Amylin, as it is a part of the calcitonin peptide family, is heavily related to the regulation of homeostatic processes to relevant drug targets. Amylin is the target for the treatment of diabetes. Amylin is a neuroendocrine hormone that is synthesized and co-secreted with insulin. Insulin triggers glucose uptake which removes glucose from the bloodstream using it then for energy. Amylin works in negatively regulating (inhibiting) the formation of glucagon so that glucose polymers can continue to be broken down into the bloodstream for further energy storage and consumption (Figure 5). Therefore with the co-secretion of both amylin and insulin, it would aid in decreasing blood glucose levels thus becoming a predominant treatment plan for diabetic disorders, such as shown with the developing drug Pramlintide.[5]

Pramlintide

Figure 6. Sequence alignment of rat amylin and pramlintide.
Figure 7. Pramlintide's effect on the human body. Pramlintide is a peptide agonist of human amylin and is a FDA approved treatment for diabetes.

Pramlintide, a peptide analog of human amylin, is FDA-approved for the treatment of insulin-requiring diabetes. Pramlintide shares many conserved residues with amylin, so the two are chemically and structurally similar (Figure 6).[2] Pramlintide is injected into the bloodstream by the beta cells of the pancreas along with insulin after a meal, aiding in the regulation of blood glucose by slowing gastric emptying, promoting satiety via hypothalamic receptors, and inhibiting secretion of glucagon which opposes the effects of insulin and amylin (Figure 7).[6]

Alzheimer's

Alzheimer's is a neurodegenerative disease that is commonly associated with the slow progression of amyloid plaque build-up within the gray matter of the aging brain.

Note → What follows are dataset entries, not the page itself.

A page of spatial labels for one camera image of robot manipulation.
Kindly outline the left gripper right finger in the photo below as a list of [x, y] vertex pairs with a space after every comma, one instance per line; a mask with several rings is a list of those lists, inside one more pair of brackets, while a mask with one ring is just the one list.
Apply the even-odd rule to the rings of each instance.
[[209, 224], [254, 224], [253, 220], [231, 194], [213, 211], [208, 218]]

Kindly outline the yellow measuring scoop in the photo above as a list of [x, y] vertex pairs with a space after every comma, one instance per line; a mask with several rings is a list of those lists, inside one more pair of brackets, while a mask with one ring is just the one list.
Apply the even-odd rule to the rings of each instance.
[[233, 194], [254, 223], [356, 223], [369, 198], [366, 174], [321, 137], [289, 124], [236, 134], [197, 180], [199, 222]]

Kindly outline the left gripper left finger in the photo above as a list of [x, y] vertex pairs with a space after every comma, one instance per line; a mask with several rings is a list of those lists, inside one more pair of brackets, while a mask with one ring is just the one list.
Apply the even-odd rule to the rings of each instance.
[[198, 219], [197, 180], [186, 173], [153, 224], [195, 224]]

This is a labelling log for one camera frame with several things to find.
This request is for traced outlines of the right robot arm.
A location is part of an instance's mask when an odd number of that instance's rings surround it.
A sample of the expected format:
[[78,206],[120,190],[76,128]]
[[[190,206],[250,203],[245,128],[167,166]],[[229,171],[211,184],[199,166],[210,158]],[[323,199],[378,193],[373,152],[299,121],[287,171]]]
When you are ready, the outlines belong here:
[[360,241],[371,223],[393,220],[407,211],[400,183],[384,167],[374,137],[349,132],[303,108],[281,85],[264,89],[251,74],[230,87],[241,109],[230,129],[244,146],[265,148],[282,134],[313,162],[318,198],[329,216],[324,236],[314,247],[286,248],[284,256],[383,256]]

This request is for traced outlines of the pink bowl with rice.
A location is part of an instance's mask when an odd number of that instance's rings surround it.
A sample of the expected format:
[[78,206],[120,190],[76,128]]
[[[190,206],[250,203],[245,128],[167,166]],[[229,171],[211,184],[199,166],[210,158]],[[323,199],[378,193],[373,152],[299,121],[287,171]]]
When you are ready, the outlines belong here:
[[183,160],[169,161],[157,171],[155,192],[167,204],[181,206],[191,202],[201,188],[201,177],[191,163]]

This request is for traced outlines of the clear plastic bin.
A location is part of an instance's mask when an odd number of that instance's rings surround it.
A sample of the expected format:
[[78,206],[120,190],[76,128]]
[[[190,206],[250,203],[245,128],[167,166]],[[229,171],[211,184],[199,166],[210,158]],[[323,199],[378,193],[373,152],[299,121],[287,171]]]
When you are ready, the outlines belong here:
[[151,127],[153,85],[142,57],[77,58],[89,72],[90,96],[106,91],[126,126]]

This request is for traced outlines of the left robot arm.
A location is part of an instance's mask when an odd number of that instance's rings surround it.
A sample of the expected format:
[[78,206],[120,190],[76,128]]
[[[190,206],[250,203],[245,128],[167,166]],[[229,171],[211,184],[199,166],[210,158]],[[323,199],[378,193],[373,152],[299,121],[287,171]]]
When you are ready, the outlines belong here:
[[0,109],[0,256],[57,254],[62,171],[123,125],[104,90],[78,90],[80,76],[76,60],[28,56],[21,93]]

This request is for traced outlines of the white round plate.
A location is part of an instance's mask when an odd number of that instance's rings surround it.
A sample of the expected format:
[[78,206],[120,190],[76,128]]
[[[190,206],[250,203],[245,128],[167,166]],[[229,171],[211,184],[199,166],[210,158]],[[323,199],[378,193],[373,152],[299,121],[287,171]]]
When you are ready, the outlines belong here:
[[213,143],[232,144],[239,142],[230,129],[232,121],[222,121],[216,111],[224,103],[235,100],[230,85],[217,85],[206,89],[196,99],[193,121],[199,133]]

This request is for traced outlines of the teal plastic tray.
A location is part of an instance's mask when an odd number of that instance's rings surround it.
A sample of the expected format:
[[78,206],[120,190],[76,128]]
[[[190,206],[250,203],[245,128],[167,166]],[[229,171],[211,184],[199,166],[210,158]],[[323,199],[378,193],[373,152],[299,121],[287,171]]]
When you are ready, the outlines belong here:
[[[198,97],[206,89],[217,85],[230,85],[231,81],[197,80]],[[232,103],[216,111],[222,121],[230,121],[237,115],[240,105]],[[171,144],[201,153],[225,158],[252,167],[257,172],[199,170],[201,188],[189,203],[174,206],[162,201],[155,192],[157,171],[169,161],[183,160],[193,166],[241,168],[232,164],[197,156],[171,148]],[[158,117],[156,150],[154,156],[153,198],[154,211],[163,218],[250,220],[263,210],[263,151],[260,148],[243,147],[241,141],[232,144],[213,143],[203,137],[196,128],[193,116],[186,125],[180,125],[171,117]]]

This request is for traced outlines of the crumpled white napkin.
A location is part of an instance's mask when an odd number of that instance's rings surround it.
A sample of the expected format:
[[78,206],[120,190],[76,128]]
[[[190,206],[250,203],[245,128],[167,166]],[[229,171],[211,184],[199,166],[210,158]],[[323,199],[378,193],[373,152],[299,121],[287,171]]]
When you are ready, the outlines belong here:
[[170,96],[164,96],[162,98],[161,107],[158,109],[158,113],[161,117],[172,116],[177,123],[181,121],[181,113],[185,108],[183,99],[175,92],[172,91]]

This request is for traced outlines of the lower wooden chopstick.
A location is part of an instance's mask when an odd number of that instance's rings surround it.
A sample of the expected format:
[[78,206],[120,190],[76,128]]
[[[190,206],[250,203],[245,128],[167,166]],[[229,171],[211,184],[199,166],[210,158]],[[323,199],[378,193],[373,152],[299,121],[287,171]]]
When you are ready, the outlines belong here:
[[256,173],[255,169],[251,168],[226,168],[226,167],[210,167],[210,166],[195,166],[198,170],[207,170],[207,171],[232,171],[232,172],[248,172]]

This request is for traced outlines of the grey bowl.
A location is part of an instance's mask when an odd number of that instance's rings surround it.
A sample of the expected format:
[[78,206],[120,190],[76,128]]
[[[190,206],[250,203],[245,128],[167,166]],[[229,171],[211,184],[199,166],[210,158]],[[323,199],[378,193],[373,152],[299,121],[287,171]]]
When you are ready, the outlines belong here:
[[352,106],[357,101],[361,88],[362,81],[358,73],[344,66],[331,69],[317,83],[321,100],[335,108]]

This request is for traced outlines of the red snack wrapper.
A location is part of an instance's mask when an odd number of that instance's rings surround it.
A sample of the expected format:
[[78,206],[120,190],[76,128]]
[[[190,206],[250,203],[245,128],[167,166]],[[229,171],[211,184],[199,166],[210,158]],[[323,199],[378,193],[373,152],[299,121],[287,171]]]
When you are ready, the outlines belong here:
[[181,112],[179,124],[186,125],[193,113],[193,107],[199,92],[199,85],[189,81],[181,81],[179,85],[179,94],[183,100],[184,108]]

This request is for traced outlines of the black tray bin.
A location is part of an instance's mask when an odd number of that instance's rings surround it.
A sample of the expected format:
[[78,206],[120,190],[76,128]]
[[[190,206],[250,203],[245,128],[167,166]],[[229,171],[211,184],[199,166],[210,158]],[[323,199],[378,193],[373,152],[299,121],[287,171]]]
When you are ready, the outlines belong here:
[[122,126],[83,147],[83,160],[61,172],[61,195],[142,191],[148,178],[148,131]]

Amyloid plaques, also known as neuritic plaques or senile plaques, are extracellular deposits of the amyloid beta protein that vary in both size and shape with the ability to clump together.[4] When abnormal levels of amylin containing plaques clump together, it creates deposits within the brain region to disrupt proper cell function (Figure 8).[7] Understanding this disruption is important due to the structural overlap seen with amylin and calcitonin binding sites. It can be hypothesized that the conformational similarities between the receptor binding regions is a key proponent in amyloid plaque build-up and neurodegenerative issues.

Figure 8. Amylin's effect on the brain through the buildup of amyloid plaques.


Amylin Receptor (AMYR) with bound amylin ligand in dark yellow. Receptor activity-modifying protein in red, calcitonin receptor core in purple, and G protein in orange. PDB: 7tyf.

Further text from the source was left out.